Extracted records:
BEGIN
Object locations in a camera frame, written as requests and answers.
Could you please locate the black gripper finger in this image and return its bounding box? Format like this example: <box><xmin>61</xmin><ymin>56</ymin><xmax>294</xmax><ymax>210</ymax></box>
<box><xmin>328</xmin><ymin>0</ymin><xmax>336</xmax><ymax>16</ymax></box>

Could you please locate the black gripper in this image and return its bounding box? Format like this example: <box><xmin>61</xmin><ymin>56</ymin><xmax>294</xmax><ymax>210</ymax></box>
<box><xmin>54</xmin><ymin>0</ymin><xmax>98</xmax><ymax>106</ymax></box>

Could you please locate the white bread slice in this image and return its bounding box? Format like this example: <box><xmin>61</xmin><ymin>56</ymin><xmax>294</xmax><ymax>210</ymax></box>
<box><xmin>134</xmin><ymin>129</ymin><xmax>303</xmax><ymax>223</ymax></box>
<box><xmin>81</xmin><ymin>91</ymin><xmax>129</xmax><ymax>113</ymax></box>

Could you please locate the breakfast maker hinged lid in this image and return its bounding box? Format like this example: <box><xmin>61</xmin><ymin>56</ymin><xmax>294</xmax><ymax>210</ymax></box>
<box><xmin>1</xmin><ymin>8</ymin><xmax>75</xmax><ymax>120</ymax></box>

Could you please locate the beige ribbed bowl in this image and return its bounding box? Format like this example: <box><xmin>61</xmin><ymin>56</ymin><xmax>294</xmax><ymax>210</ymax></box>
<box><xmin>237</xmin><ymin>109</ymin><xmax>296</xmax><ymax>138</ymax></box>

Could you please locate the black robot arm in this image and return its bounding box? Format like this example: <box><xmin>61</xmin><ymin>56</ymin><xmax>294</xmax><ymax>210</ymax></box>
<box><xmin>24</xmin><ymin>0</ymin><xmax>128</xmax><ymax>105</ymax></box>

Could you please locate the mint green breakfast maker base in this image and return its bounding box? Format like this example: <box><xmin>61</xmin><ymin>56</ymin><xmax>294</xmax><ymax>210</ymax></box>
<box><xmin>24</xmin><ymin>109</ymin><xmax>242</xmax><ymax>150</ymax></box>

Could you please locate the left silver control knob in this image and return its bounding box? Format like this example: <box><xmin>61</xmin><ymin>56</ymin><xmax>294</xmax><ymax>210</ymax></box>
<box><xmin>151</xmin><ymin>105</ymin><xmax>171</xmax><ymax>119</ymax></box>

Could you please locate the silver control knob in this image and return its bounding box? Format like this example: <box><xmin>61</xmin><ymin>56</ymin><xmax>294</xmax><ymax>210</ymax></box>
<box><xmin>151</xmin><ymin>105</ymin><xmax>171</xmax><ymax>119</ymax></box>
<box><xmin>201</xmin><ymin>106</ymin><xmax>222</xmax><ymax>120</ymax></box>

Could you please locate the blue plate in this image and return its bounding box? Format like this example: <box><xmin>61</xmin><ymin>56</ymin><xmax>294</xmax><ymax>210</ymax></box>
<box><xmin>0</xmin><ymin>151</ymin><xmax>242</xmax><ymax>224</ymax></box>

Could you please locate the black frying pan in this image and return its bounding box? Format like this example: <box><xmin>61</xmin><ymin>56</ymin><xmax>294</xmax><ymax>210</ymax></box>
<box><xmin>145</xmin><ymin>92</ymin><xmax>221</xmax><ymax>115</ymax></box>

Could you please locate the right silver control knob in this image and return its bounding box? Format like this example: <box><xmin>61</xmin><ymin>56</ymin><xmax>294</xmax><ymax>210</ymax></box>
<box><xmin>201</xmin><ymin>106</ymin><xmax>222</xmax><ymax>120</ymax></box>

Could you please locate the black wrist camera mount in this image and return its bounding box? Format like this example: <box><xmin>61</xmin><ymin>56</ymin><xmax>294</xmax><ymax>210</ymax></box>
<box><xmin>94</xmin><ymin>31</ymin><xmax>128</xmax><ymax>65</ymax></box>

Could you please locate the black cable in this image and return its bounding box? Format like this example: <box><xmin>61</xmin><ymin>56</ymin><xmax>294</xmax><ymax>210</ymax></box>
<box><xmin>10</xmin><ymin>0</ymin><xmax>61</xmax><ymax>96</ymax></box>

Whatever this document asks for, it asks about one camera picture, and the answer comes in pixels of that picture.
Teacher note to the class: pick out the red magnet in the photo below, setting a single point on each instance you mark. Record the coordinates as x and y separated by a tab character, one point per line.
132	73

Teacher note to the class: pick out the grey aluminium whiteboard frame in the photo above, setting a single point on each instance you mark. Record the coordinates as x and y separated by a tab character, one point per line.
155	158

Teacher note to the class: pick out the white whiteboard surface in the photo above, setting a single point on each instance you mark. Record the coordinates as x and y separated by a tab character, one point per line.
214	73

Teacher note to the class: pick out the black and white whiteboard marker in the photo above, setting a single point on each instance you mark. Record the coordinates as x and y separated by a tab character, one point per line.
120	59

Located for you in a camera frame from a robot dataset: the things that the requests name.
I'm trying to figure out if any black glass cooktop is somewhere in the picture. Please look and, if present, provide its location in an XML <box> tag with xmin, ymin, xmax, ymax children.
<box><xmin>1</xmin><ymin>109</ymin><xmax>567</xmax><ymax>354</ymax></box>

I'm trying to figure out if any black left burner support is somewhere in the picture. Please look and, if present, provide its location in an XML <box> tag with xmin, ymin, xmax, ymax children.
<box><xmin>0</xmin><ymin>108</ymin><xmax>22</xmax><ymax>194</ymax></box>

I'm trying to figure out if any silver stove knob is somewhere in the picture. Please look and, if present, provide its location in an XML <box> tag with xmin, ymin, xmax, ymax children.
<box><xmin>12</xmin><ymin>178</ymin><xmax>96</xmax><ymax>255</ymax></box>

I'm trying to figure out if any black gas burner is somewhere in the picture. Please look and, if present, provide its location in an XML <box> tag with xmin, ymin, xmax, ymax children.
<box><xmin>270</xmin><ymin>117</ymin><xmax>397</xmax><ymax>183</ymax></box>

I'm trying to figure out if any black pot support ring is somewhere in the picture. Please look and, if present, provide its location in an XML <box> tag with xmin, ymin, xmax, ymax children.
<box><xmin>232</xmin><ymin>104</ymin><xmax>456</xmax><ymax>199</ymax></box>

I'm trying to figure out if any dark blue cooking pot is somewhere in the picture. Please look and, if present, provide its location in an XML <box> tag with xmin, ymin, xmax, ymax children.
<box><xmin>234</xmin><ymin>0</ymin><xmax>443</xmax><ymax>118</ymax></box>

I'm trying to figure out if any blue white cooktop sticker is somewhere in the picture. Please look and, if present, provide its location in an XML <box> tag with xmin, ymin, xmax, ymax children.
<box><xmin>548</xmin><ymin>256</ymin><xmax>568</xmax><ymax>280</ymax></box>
END
**What needs to be done**
What is needed is each line of the entries that contains the word "robot".

**The answer**
Could you please locate the black robot arm in this image and return its bounding box? Format like this example: <box><xmin>61</xmin><ymin>56</ymin><xmax>294</xmax><ymax>210</ymax></box>
Located for you in a camera frame from a robot dataset: the things that the requests name.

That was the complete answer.